Photo: Stock photo by Anna Shvets/Pexels

 

By DR. SELENA SEABROOKS

The Dallas Examiner

 

Approximately 3,400 babies die suddenly and unexpectedly in the United States each year. In Texas, from 2016 through 2020, this rate was 87.7 deaths per 100,000 live births. In that four-year span, Black infants had one of the highest rates of sudden unexpected infant deaths – known as SUID, according to the Centers for Disease Control.

SUID occurs among infants less than 1-year-old and has no immediately apparent cause. In 2020, the United States SUID rate was 92.9 deaths per 100,000 live births. These deaths often happen during sleep or in the baby’s sleep area.

SUIDs include:

  • Sudden infant death syndrome – commonly known as SIDS or crib death – is infant deaths due to unknown factors but appears to be related with the part of the brain that controls breathing and sleep arousal.
  • Accidental suffocation in a sleeping environment.
  • Other deaths from unknown causes.

Though infant mortality rate reached a record low in the U.S. in 2020; the SIDS rate increased from 2019 to 2020. In 2020, nearly 1,389 deaths were due to SIDS, according to the CDC.
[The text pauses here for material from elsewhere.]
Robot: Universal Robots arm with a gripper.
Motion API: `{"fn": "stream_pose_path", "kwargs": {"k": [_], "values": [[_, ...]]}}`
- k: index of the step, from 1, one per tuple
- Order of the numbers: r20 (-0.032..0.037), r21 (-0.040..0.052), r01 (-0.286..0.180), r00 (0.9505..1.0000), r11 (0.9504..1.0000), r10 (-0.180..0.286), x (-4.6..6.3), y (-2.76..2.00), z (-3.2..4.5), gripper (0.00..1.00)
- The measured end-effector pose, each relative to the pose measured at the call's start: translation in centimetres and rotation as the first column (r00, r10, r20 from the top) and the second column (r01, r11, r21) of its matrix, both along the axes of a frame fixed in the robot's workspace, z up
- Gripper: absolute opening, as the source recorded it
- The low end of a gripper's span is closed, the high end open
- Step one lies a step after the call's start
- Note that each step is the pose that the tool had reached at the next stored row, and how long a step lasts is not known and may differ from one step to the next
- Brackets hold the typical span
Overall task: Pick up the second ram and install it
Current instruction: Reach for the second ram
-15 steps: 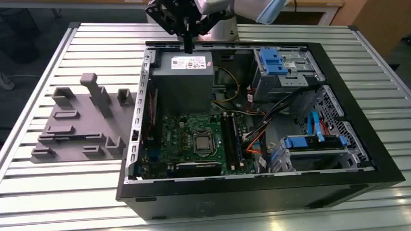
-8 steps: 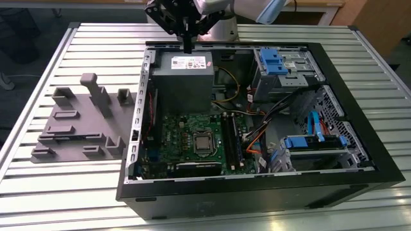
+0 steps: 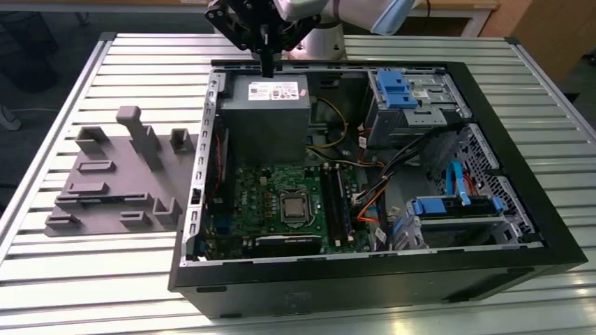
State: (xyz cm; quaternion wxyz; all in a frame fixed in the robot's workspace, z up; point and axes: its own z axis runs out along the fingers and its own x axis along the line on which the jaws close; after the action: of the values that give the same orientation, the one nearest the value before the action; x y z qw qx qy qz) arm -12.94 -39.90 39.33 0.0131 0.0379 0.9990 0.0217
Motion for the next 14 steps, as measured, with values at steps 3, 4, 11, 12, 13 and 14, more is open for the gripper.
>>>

To understand whether the increase in SIDS was related to changing death certification practices or the COVID-19 pandemic, researchers examined SUID rates as a group, by cause, and by race and ethnicity.

“With the data we had available for the study, we couldn’t answer the question of why we saw the increase that we did see,” clarified Dr. Sharyn Parks Brown, an epidemiologist and senior scientist in the Reproductive Health Division of the CDC.

Researchers proposed that the increase may have resulted from how SIDS were reported and certified by medical examiners and coroners during the COVID-19 pandemic or the degree to which the influx of pandemic-related deaths overburdened medical examiners and coroner offices.

“There were a couple of guideline changes that were released to the medical examiner community back in 2019 that may have impacted how certifiers were reporting those deaths,” Parks explained, “Those offices being overburdened could have impacted the ability to conduct death investigations for infants as thoroughly as they normally would.”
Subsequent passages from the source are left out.